Sharing an interest in wildlife, ambitious images and glorious puns, TV presenter Chris Packham and photographer Paul Goldstein are an entertaining double act. One is considered and meticulous, the other furious and outspoken. Both have a passion for the natural world and frequently channel their energies into conservation projects and the art of taking award-winning photos.
After meeting on a remote beach in South Georgia, Chris and Paul have worked together on several projects and are soon due to lead a tour to Antarctica for Exodus Travels. Ahead of departure, they’ll be holding two charity evenings of “lively images and spectacular debate”.
On Thursday, November 9 at 7.30pm, they’ll be talking/shouting/ranting at Buxton Opera House (buxtonoperahouse.org.uk) and doing it all again (but differently) at Kensington Conference and Events Centre (ticketsource.co.uk) on November 14 at 7.15pm. Here’s a sample of what’s in store…

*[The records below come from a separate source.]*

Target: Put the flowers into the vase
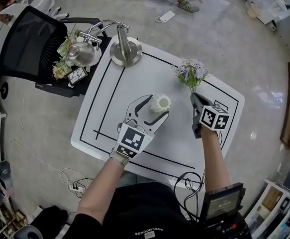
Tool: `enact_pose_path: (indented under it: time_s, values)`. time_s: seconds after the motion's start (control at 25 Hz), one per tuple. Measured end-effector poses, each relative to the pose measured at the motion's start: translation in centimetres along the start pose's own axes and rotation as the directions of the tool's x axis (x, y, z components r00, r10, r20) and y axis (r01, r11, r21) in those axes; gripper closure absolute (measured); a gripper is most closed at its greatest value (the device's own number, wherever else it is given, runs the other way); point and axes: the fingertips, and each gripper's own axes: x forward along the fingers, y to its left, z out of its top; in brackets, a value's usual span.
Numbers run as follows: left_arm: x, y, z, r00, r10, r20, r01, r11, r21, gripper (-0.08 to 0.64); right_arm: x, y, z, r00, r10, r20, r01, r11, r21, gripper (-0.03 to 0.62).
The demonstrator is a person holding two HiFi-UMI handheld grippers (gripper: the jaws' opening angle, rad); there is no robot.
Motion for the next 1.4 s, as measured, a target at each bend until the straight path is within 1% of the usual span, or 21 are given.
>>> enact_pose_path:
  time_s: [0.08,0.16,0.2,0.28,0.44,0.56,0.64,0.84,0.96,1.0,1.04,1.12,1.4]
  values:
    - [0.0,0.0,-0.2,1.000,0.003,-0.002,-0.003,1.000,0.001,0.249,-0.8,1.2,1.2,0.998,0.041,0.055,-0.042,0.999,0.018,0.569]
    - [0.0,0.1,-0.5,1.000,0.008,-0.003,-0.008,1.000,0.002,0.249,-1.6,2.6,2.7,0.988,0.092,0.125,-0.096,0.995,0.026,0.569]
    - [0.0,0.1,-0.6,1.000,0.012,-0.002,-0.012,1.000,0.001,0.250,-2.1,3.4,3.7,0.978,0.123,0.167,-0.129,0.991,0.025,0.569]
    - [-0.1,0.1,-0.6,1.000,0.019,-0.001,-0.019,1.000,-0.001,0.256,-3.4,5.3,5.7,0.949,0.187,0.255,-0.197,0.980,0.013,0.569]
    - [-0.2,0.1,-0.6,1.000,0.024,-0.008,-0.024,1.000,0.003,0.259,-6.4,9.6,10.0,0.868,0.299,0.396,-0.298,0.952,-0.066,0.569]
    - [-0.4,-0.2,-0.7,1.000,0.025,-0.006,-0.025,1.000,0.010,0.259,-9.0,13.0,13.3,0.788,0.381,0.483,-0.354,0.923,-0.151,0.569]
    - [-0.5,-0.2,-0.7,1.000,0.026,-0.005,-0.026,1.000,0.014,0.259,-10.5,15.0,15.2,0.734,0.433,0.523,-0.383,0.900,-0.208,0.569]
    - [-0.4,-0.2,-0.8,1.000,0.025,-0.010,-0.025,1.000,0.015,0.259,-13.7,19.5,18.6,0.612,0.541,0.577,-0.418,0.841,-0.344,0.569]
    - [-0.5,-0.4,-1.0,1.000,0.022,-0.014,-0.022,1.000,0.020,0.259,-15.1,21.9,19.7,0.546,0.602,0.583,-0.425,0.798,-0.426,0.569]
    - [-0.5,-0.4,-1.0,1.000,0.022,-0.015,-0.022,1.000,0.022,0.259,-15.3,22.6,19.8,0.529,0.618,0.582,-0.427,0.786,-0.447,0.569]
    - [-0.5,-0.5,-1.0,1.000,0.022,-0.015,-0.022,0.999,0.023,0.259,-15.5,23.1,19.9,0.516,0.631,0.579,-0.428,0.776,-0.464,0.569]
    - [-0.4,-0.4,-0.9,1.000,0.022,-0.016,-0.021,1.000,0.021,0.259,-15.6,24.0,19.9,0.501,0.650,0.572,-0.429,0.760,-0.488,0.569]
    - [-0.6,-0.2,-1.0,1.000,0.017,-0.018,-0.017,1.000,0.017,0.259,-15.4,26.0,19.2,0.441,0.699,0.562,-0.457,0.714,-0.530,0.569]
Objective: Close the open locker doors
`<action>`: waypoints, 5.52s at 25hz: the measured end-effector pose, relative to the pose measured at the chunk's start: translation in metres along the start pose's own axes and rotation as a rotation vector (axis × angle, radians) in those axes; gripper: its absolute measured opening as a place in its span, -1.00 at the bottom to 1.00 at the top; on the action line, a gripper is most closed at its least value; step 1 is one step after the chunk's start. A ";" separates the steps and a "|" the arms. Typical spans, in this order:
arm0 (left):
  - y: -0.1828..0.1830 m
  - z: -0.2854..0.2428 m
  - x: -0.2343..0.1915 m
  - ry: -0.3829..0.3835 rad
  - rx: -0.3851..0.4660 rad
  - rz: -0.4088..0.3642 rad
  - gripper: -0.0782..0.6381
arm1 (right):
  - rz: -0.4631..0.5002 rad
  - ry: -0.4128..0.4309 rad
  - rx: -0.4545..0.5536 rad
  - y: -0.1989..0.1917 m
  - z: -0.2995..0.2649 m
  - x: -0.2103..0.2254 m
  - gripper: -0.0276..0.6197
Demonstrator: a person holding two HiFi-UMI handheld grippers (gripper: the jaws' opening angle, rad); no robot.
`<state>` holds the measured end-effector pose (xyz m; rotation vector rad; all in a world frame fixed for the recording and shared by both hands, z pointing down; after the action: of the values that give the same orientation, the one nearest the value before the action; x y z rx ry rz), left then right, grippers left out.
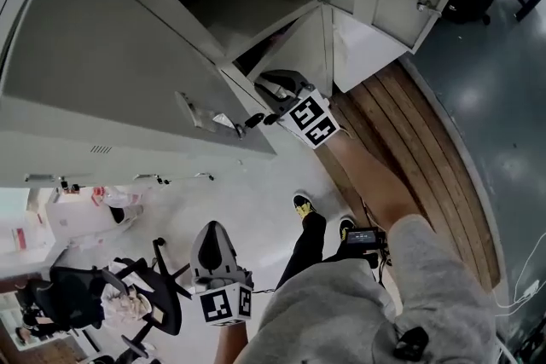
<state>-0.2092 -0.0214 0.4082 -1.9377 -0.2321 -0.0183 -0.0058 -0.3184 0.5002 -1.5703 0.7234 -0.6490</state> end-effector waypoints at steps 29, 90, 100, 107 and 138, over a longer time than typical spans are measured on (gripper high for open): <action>0.056 -0.085 0.132 -0.200 0.154 -0.170 -0.75 | 0.028 -0.116 0.031 -0.017 -0.064 0.026 -0.76; 0.032 0.111 0.138 -0.042 0.251 -0.002 -0.75 | -0.011 -0.251 0.101 0.102 0.371 -0.128 -0.76; 0.030 0.114 0.115 0.022 0.232 0.011 -0.75 | -0.005 -0.112 0.113 0.109 0.323 -0.133 -0.76; 0.024 0.115 0.087 0.088 0.212 0.034 -0.75 | -0.011 -0.009 0.134 0.127 0.270 -0.138 -0.74; 0.018 0.083 0.007 0.168 0.156 0.067 -0.75 | 0.088 0.091 0.131 0.155 0.132 -0.151 -0.66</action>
<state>-0.2071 0.0499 0.3622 -1.7770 -0.0550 -0.1148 -0.0164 -0.1303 0.3302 -1.3887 0.7974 -0.6923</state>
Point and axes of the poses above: the fingertips, and each gripper's own axes: z backward along the fingers, x to its right, y out of its top, the point moved 9 cm from there along z, backward along the fingers, and after that the axes turned 3 degrees about y, right-handed, at the moved point
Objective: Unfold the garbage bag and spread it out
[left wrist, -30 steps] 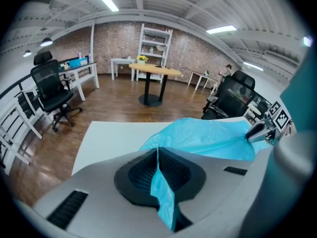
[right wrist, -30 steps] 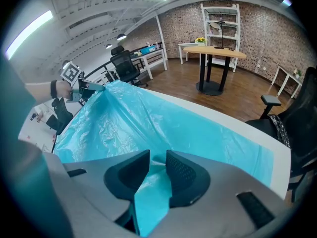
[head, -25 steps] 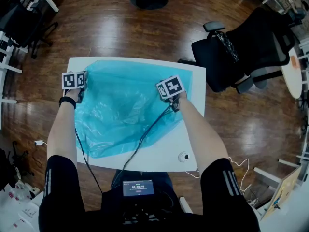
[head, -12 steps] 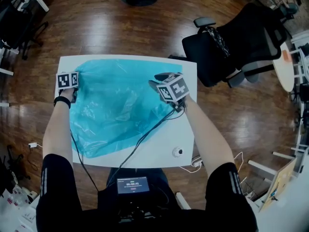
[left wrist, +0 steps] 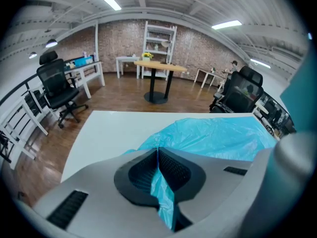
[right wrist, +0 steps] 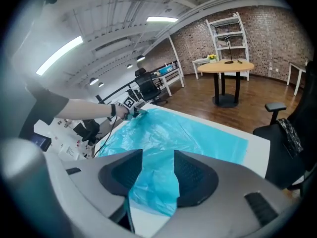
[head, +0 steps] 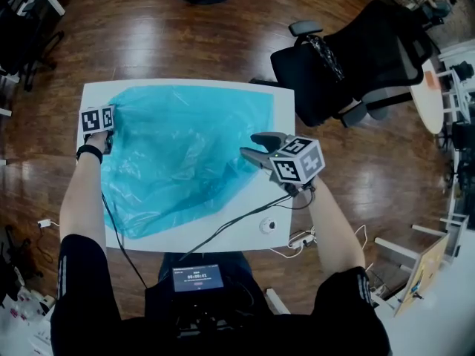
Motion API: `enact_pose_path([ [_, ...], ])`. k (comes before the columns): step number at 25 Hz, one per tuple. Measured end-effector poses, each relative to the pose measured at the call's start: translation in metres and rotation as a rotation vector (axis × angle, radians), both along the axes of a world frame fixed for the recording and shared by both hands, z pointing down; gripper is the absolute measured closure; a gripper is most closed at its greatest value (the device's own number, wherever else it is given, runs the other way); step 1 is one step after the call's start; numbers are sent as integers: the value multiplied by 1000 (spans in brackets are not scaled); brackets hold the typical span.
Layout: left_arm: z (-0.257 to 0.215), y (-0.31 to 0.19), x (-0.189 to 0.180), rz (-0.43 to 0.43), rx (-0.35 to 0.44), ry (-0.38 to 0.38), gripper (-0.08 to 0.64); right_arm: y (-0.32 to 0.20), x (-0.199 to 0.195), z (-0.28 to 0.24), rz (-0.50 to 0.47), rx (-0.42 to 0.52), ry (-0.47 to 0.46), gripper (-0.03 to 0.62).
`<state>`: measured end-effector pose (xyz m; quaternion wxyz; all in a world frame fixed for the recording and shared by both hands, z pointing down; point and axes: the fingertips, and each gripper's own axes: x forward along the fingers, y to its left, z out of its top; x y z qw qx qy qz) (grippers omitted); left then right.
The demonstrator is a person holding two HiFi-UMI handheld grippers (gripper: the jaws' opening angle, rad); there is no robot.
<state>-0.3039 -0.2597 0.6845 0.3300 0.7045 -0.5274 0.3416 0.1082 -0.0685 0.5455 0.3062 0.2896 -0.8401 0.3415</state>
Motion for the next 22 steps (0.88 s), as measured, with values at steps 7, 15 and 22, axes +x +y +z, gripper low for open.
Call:
enact_pose_path([
  [7,-5,4,0,10,-3,24,501,46,10,27,-34,-71,52,359],
  [15,-16,2,-5,42,46,-70,494,69,23,52,-18,-80,174,362],
  [22,0,8,-4,90,9,-205,476,85,29,54,-28,-90,254,367],
])
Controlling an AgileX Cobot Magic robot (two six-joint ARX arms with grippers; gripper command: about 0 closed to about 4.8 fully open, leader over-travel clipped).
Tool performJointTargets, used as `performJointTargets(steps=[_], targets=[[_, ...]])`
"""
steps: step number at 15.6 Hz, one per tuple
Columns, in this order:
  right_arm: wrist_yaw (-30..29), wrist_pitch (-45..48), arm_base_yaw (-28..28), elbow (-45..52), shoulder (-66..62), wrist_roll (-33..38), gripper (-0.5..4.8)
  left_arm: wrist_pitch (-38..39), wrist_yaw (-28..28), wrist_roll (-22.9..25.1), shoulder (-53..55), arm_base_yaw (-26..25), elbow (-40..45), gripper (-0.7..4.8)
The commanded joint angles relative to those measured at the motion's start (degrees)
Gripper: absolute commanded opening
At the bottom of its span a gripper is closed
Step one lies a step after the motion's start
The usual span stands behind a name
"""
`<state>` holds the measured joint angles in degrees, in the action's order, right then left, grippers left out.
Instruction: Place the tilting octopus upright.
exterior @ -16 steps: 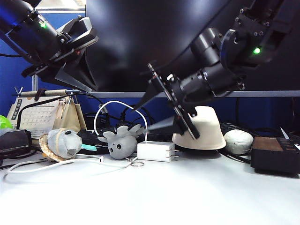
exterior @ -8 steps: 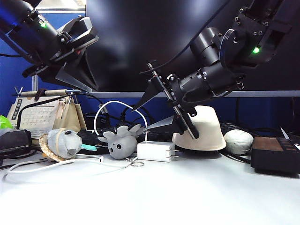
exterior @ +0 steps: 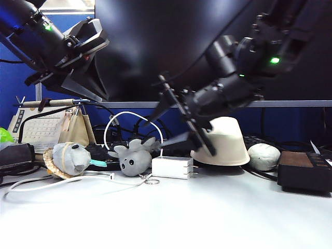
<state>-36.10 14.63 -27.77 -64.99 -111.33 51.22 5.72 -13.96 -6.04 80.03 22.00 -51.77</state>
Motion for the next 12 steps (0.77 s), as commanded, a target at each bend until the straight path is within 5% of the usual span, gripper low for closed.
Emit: performJointTargets(steps=[1, 4, 6, 8, 10, 12], targets=[[-0.48, 0.46, -1.33, -1.84, -1.18, 0.02, 2.00, -0.68, -0.37, 0.04, -0.11, -0.02, -0.17, 0.85], [0.17, -2.51, -1.46, -1.86, -1.36, -0.02, 1.93, -0.66, -0.37, 0.04, -0.11, -0.02, -0.17, 0.85], [-0.07, -2.78, -1.49, -1.86, -1.36, -0.04, 1.13, -0.66, -0.37, 0.02, -0.11, -0.02, -0.17, 0.85], [-0.09, -2.80, -1.49, -1.86, -1.36, -0.04, 1.00, -0.63, -0.37, 0.02, -0.11, -0.02, -0.17, 0.85], [-0.13, -2.78, -1.49, -1.86, -1.36, -0.48, -0.06, -0.61, -0.39, 0.02, -0.11, -0.02, -0.17, 0.85], [-0.20, -2.51, -1.49, -1.86, -1.33, -0.83, -0.06, -0.59, -0.37, 0.02, -0.11, -0.02, -0.17, 0.85]])
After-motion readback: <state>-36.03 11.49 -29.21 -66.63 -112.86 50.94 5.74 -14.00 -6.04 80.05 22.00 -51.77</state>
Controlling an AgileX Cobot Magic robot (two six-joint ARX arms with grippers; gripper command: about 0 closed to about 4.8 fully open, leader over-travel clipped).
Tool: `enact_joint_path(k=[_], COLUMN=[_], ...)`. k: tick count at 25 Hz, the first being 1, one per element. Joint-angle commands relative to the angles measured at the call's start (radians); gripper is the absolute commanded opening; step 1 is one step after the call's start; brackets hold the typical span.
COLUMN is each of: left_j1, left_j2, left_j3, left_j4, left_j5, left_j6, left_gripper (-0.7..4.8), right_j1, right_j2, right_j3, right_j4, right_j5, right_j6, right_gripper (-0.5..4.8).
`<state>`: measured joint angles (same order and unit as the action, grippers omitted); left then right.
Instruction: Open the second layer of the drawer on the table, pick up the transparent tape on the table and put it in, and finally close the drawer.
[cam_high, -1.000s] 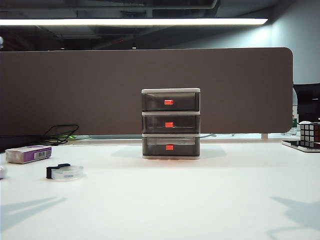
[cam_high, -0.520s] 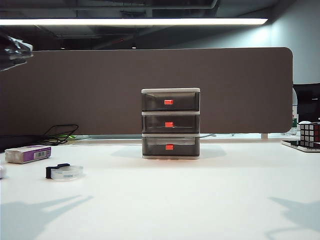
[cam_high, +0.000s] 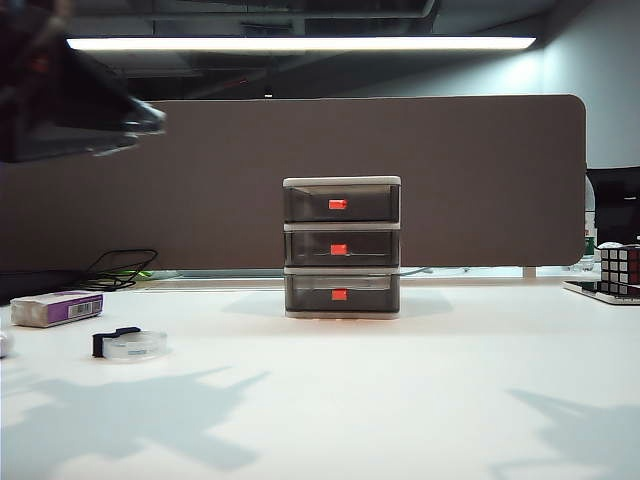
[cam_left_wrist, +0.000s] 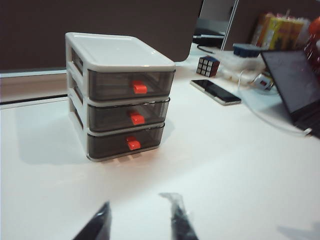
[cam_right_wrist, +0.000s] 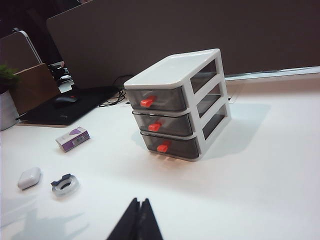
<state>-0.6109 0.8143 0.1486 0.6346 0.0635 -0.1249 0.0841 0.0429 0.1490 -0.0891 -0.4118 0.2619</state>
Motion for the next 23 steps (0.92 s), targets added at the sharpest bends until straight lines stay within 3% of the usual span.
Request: enact_joint_path(k=[1,10,14,15,16,17,23], left_j1=[0.002,0.002,0.001,0.001,0.0,-0.007,-0.022], left_j2=[0.206,0.344,0.407,0.465,0.526,0.568,0.785], left_j3=[0.088,0.16,0.186,0.199,0.21,0.216,0.271], left_j4=[0.09,0.246,0.249,0.262,0.296,0.325,0.49], left_j5=[0.028,0.033,-0.012,-0.01,0.005,0.016,0.166], left_j6=[0.05,0.039,0.05,0.05,0.049,0.043,0.006], left_gripper=[1.61,1.6,1.62,1.84,2.45,2.69,2.78], right_j1=[0.0,0.001,0.001,0.002,0.01,0.016,0.057], right_j2=[0.128,0.51,0.722,0.812,0.908,0.943,1.128], right_j3=[0.076,0.243,0.313,0.346,0.388,0.405,0.505], right_j4=[0.029,0.096,0.193,0.236,0.27,0.278,0.282], right_j5=[0.002,-0.024,-0.115,-0.15,-0.175,-0.176,-0.245], right_j6=[-0.016,-0.084,-0.084,-0.083,-0.083,-0.083,-0.123], right_gripper=[-0.05,-0.05,-0.05,-0.05,-0.05,-0.05,-0.05])
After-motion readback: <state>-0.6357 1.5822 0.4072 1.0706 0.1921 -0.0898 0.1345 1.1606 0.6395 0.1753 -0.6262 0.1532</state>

“You don’t have to travel thousands of miles to photograph spectacular wildlife sequences,” insists Chris, who took this shot of two red foxes fighting in the UK.

But if you are able to go further, it helps. Paul captured this image of an airborne bear at 1.30am on a photographic ship charter to Spitsbergen during mid-summer, when the sun never sinks below the horizon. “Anyone in bed? I don’t think so – I wouldn’t allow it.”

At the other end of the earth, Chris took this shot of a chinstrap penguin while guiding an expedition to Antarctica with Paul. “The weather was dreadful,” says Paul. “Howling winds and snow, just what proper photographers want for dramatic images like this one.”

Paul co-owns several safari camps in the Maasai Mara Conservancies. This picture of cheetah cubs learning to hunt was taken in Mara North Conservancy. “This lasted 20 minutes before they clumsily put the fawn out of its misery,” remembers Paul.

“When the short rains arrive, so does a sparse sprinkling of the spectacular fireball lillies,” says Paul, who took this image in the Olare Conservancy Masai Mara. “The moment lasted a split-second… Right place, right time, these sort of images take a few years in rehearsal.”
Tickets for A Wild Night Out cost from £11, with all proceeds going to S.A.F.E., a Kenyan-based charity working with the Maasai people to end FGM (Female Genital Mutilation).